Yesterday, 50 wealthy parents and university officials, among them actresses Felicity Huffman and Lori Loughlin, were charged in the nation’s largest and most expensive college admissions corruption case ever prosecuted.

If it seems weird to most Americans to spend half a million bucks bribing the University of Southern California to admit your daughters as crew recruits, it’s because they haven’t spent much time in what Charles Murray calls Super ZIPs, the uber-wealthy coastal enclaves that increasingly measure self- and social worth according to placement on the U.S. News & World Report ranking.

The legal way to go about these things, of course, is to put up a campus building with your family name on it. Illegal new money bribery aside, the justifications for propping up universities, which often act as little more than elite sorting mechanisms as well as left-wing indoctrination centers, are growing thin.

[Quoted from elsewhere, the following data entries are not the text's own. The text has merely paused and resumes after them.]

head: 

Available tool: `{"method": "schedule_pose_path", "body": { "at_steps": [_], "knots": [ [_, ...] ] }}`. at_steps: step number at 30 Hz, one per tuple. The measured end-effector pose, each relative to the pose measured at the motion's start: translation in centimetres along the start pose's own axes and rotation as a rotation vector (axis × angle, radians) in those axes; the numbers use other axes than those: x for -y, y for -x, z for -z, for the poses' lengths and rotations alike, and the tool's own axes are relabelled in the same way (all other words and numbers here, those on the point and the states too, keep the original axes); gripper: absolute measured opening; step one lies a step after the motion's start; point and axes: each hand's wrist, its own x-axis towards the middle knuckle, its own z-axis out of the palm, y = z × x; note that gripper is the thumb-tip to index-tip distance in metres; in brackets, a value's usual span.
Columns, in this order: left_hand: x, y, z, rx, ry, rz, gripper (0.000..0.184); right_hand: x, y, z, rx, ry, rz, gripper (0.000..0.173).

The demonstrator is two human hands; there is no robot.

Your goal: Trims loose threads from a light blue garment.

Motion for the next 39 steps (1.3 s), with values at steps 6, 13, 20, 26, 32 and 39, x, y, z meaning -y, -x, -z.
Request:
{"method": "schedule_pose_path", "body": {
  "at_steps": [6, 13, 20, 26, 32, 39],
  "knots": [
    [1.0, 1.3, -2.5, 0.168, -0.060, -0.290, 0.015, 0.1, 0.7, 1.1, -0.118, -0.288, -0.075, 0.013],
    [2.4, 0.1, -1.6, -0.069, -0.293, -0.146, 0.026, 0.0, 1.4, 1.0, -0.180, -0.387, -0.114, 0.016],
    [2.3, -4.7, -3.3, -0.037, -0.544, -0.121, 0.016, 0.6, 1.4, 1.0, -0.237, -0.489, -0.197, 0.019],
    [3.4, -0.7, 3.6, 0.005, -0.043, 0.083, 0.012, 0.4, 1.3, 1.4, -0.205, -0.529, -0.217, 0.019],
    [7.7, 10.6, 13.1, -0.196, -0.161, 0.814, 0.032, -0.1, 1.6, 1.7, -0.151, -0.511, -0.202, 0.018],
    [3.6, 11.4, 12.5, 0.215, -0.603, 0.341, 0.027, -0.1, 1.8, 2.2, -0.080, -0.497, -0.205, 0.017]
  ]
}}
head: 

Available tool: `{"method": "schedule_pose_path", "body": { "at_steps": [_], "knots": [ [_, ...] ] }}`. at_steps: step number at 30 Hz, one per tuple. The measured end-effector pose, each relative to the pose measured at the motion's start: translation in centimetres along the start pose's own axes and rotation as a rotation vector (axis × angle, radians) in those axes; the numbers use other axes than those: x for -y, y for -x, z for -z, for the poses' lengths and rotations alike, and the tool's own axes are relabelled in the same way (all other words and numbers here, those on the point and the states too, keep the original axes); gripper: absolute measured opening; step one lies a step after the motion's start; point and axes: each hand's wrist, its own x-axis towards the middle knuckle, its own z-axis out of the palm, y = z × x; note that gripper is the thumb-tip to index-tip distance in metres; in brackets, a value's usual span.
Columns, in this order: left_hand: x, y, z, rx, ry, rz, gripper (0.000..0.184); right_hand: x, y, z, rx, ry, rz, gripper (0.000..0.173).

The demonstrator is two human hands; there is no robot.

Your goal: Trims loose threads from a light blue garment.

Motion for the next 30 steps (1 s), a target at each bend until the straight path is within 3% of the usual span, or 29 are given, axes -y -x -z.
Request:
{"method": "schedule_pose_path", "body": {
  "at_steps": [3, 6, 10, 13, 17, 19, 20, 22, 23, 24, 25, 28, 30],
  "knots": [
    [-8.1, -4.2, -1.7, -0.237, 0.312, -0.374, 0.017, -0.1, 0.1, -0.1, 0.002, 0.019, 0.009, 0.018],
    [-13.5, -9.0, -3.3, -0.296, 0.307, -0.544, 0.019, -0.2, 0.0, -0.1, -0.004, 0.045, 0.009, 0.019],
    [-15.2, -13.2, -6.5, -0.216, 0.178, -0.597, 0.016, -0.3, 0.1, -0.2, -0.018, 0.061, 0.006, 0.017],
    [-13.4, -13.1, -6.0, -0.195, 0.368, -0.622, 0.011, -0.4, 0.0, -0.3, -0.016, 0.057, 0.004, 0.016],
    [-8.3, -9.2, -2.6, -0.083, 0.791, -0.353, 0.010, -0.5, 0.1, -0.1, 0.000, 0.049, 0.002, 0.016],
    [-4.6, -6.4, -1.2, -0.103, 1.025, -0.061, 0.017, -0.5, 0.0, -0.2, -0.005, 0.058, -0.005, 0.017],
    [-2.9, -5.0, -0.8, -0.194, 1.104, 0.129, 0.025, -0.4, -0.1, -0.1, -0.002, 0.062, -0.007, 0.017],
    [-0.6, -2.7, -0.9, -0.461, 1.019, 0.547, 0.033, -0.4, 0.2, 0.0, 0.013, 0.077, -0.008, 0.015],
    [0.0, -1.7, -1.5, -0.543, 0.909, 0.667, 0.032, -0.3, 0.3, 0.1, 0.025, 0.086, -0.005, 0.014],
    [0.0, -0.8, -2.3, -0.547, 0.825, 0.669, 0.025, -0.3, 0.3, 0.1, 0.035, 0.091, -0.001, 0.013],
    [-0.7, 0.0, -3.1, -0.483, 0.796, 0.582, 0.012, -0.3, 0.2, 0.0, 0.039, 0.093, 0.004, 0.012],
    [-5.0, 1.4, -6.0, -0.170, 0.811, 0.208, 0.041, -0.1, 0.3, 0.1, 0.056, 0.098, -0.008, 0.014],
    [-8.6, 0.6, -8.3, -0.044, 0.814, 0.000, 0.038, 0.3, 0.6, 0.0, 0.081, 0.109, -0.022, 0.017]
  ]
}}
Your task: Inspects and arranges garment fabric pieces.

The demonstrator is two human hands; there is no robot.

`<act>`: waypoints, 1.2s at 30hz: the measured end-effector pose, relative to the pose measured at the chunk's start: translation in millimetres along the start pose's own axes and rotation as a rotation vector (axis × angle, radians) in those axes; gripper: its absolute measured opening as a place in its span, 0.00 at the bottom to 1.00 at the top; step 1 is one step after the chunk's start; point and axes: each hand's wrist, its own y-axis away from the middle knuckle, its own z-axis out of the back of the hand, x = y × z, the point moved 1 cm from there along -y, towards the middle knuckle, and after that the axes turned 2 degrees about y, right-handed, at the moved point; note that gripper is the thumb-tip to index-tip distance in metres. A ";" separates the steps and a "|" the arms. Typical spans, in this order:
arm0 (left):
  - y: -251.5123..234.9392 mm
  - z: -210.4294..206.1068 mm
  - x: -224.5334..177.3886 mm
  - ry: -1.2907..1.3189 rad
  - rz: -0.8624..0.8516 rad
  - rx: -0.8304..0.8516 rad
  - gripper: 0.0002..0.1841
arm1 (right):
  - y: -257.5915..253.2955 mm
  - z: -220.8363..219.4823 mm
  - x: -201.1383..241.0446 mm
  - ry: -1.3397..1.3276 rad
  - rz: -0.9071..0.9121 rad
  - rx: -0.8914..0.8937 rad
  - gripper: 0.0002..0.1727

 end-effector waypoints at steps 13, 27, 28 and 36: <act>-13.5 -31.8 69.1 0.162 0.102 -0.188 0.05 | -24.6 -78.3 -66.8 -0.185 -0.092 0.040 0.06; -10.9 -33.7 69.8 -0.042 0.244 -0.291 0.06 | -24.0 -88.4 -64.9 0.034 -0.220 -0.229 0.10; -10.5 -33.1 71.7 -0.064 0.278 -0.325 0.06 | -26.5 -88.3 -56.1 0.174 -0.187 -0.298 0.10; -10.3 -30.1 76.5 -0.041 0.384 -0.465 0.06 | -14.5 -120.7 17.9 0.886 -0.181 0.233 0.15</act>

The federal government spends $75 billion a year on higher education. Taxpayers also hold the ultimate dance card for the $1.5 trillion in outstanding student loan debt, much of which will likely not be fully repaid. For public universities, state-level funds also play a large role.

For their massive investment, Americans enjoy the fruits of their left-wing radicalism incubators in the form of a generation that views socialism as better than capitalism, free speech as dangerous, and America as irredeemably racist, sexist, and bigoted. And don’t forget the brilliant academic research co-authored by felines we all underwrite.

You would think that Republicans would dial back subsidies to left-wing colleges out of mere self-interest, but nobody has ever gone broke betting against Republican backbones. Despite controlling Congress and the presidency for two full years, Republicans failed even to curb increases in student loan subsidies. At minimum, freezing federally backed loans at current levels would halt their upward pressure on tuition prices, which have skyrocketed well above inflation thanks to government largess.

To add insult to injury, the cost of this government generosity is borne not just by those who use it, but by the two-thirds of Americans who do not have a bachelor’s degree. Subsidies for higher education may well be one of the most regressive programs in operation, skimming from President Trump’s “forgotten men and women” to hand goodies to the children of the nation’s elites.

The left, allegedly still the voice of the working man, wants to increase that burden. Rep. Alexandria Ocasio-Cortez and other mainstream voices in the Democratic Party have voiced support for “tuition free” college, which of course in reality means “tuition bill entirely funded by the U.S. taxpayer.”

If she wants to really eat the rich, she should instead look into why the tax code exempts multi-billion-dollar endowments while the institutions attached to them still accept federal charity in the form of taxpayer-backed student loans. Why should a single student at Yale University, which has a cool $26 billion laying around in its endowment, require a taxpayer-backed loan to attend?

“Nonprofit,” that magical word, covers Harvard University’s $39 billion endowment as well as well-staffed “diversity” departments and Olympic swimming pools. But Congress is holding hearings to attempt to slap regulatory standards onto the small number of for-profit universities that often typically serve poorer and older student populations that the most prestigious legacy institutions wouldn’t bother to consider.

The definition of chutzpah is endowment-laden universities, the recipients of $1.5 trillion in taxpayer-funded loans, calling their alumni, hat in hand, as though they were the local soup kitchen. Universities are big business, and their excess is all the more offensive for having being built in no small part on the backs of the majority of Americans who never set foot in their hallowed halls.

It makes no sense for a Republican majority to hand out subsidies to the breeding grounds of their political opponents. It makes even less sense for Americans making the average household income of $60,000 to subsidize the elite’s women’s studies degrees.

This is the new feudalism. Universities appeal to the public purse on the basis that they form better workers and citizens, and take the best from all walks of life on a meritocratic basis for the study of higher things. The reality they offer is a laughable shadow of that promise, and not just because Hollywood actresses apparently bribe smart kids to take the ACT in place of their children.

The bribery case making headlines yesterday just might be the least fraudulent thing about higher education.